Non è un caso che destra e sinistra, volendo restare nell’alveo quotidiano e mercantile della società liberal-democratica, abbiano potuto si mantenere le loro velleità neo-metafisiche, a destra, (si pensi, esempio fra mille, al concetto di universalismo bertoricciano applicato all’Italia globalizzata, cioè stuprata) e di liberazione, a sinistra, (come per il matrimonio omosessuale come ultimo stadio dell’imborghesimento dell’eros) salvo dover abbandonare ogni critica fattiva al modello capitalista. Così entrambe le istanze radicali, cioè istanze di cambiamento, si sono andate definitivamente sciogliendo nella società dello spettacolo profetizzata da Debord.

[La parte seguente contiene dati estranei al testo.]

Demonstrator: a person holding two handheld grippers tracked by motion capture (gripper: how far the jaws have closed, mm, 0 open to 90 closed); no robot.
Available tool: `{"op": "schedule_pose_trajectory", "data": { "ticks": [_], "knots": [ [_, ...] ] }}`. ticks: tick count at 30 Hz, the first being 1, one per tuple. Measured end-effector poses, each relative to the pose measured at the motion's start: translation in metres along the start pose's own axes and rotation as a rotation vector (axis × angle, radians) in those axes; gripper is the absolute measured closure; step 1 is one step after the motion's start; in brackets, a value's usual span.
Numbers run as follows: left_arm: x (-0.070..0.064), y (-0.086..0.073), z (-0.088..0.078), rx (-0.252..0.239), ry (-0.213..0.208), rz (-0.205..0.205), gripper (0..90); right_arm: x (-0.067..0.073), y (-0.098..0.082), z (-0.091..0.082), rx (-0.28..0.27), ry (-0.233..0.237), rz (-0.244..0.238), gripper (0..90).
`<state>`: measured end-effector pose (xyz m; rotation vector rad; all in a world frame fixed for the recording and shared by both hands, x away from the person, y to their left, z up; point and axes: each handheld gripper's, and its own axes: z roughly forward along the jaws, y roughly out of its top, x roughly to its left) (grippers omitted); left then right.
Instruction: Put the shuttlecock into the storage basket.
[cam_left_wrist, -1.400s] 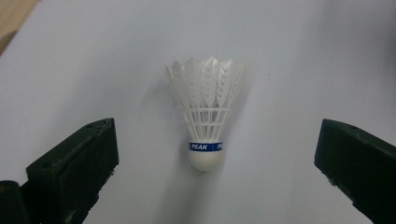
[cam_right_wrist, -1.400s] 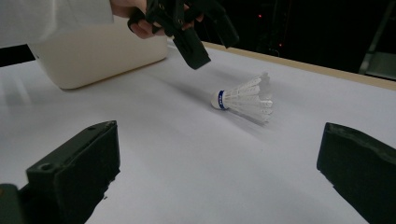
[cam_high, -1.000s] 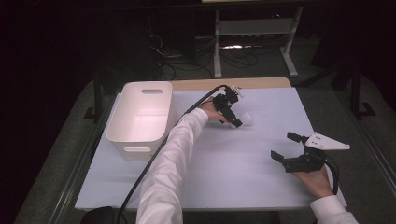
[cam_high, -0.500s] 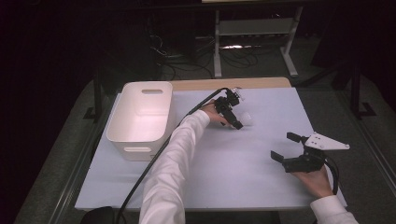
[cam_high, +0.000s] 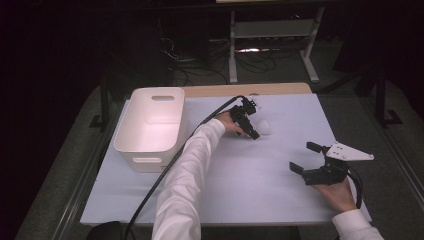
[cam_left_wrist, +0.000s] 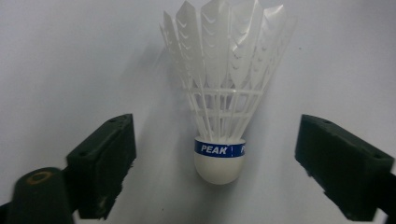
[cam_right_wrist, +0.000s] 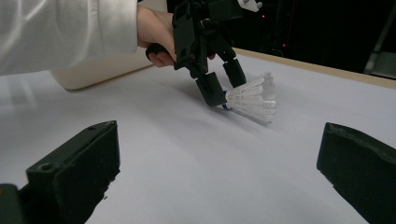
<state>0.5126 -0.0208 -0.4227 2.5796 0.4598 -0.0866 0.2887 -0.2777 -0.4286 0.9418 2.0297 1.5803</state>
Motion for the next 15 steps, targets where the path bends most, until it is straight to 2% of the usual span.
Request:
{"op": "schedule_pose_trajectory", "data": {
  "ticks": [2,4,9,15],
  "knots": [
    [0.0002,-0.0001,-0.0001,0.003,0.014,0.005,14.6,0.0000,0.0000,0.0001,0.000,0.000,-0.001,0.0],
    [-0.0007,-0.0003,0.0011,0.012,0.046,0.024,19.4,0.0000,0.0000,0.0001,-0.001,0.001,-0.001,0.0],
    [-0.0010,-0.0001,0.0018,0.009,0.033,0.024,29.1,0.0002,-0.0001,0.0003,0.002,0.001,-0.004,0.0],
    [0.0010,-0.0003,0.0005,0.014,0.039,0.018,36.7,0.0005,0.0001,-0.0004,0.001,-0.001,0.002,0.0]
  ]
}}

Giungiamo dunque ad una fase post-radicale, dove non solo non è più possibile superare in sintesi ciò che non esiste più (destra e sinistra), ma dove non è più possibile nemmeno immaginare di ricostruire politicamente pezzi di concetti di destra e di sinistra (élite, aristocrazia, ordine, dio, libertà, eguaglianza, progresso, diversità) all’interno della società globalizzata.
Finita l’epoca dei fascismi e del comunismo hegeliano, ci troviamo in pieno meriggio. Nietzsche, come di recente osserva Franco Cardini, resta l’unico punto di riferimento. Lo si guardi da dove si voglia, volontarista o desiderante, l’Übermensch resta l’unico orizzonte possibile per un dialogo vitale, non preordinato, non mercantile. In divenire.